■ THE PROBLEM:
The data should be duplicated exactly, with every word kept as it is.

■ SOURCE MATERIAL:
-=-=-=-=-

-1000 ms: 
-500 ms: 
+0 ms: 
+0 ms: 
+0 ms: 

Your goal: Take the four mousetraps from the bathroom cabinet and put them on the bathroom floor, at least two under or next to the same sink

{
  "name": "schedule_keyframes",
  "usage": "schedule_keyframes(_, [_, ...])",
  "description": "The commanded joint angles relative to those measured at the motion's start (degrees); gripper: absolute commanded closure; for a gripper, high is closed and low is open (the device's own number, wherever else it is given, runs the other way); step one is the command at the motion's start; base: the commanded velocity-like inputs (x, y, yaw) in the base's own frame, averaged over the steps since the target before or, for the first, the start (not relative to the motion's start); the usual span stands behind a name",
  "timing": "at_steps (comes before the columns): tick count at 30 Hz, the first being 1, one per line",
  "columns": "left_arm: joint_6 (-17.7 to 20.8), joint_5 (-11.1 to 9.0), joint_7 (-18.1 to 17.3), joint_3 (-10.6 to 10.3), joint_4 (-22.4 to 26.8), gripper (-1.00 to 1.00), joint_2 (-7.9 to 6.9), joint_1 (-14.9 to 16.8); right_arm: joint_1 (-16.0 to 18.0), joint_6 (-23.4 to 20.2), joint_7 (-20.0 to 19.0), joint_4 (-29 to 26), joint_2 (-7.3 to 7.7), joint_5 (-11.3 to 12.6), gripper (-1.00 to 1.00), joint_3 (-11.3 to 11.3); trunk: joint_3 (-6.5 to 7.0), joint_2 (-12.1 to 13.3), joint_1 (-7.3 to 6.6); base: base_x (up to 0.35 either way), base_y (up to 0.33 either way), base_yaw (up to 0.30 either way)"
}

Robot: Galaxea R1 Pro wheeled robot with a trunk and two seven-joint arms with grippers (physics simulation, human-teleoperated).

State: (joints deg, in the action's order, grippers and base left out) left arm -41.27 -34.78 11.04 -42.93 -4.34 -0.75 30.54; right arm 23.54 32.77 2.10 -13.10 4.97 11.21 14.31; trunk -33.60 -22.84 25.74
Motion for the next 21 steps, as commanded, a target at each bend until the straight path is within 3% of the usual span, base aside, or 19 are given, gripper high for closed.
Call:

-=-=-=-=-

■ TASK SOLUTION:
-1000 ms: 
-500 ms: 
+0 ms: 
+0 ms: 
+0 ms: 

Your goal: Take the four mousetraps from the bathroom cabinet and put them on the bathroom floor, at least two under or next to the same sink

{
  "name": "schedule_keyframes",
  "usage": "schedule_keyframes(_, [_, ...])",
  "description": "The commanded joint angles relative to those measured at the motion's start (degrees); gripper: absolute commanded closure; for a gripper, high is closed and low is open (the device's own number, wherever else it is given, runs the other way); step one is the command at the motion's start; base: the commanded velocity-like inputs (x, y, yaw) in the base's own frame, averaged over the steps since the target before or, for the first, the start (not relative to the motion's start); the usual span stands behind a name",
  "timing": "at_steps (comes before the columns): tick count at 30 Hz, the first being 1, one per line",
  "columns": "left_arm: joint_6 (-17.7 to 20.8), joint_5 (-11.1 to 9.0), joint_7 (-18.1 to 17.3), joint_3 (-10.6 to 10.3), joint_4 (-22.4 to 26.8), gripper (-1.00 to 1.00), joint_2 (-7.9 to 6.9), joint_1 (-14.9 to 16.8); right_arm: joint_1 (-16.0 to 18.0), joint_6 (-23.4 to 20.2), joint_7 (-20.0 to 19.0), joint_4 (-29 to 26), joint_2 (-7.3 to 7.7), joint_5 (-11.3 to 12.6), gripper (-1.00 to 1.00), joint_3 (-11.3 to 11.3); trunk: joint_3 (-6.5 to 7.0), joint_2 (-12.1 to 13.3), joint_1 (-7.3 to 6.6); base: base_x (up to 0.35 either way), base_y (up to 0.33 either way), base_yaw (up to 0.30 either way)"
}

Robot: Galaxea R1 Pro wheeled robot with a trunk and two seven-joint arms with grippers (physics simulation, human-teleoperated).

State: (joints deg, in the action's order, grippers and base left out) left arm -41.27 -34.78 11.04 -42.93 -4.34 -0.75 30.54; right arm 23.54 32.77 2.10 -13.10 4.97 11.21 14.31; trunk -33.60 -22.84 25.74
Motion for the next 21 steps, as commanded, a target at each bend until the straight path is within 3% of the usual span, base aside, or 19 are given, gripper high for closed.
Call:

The exercise requires no further output.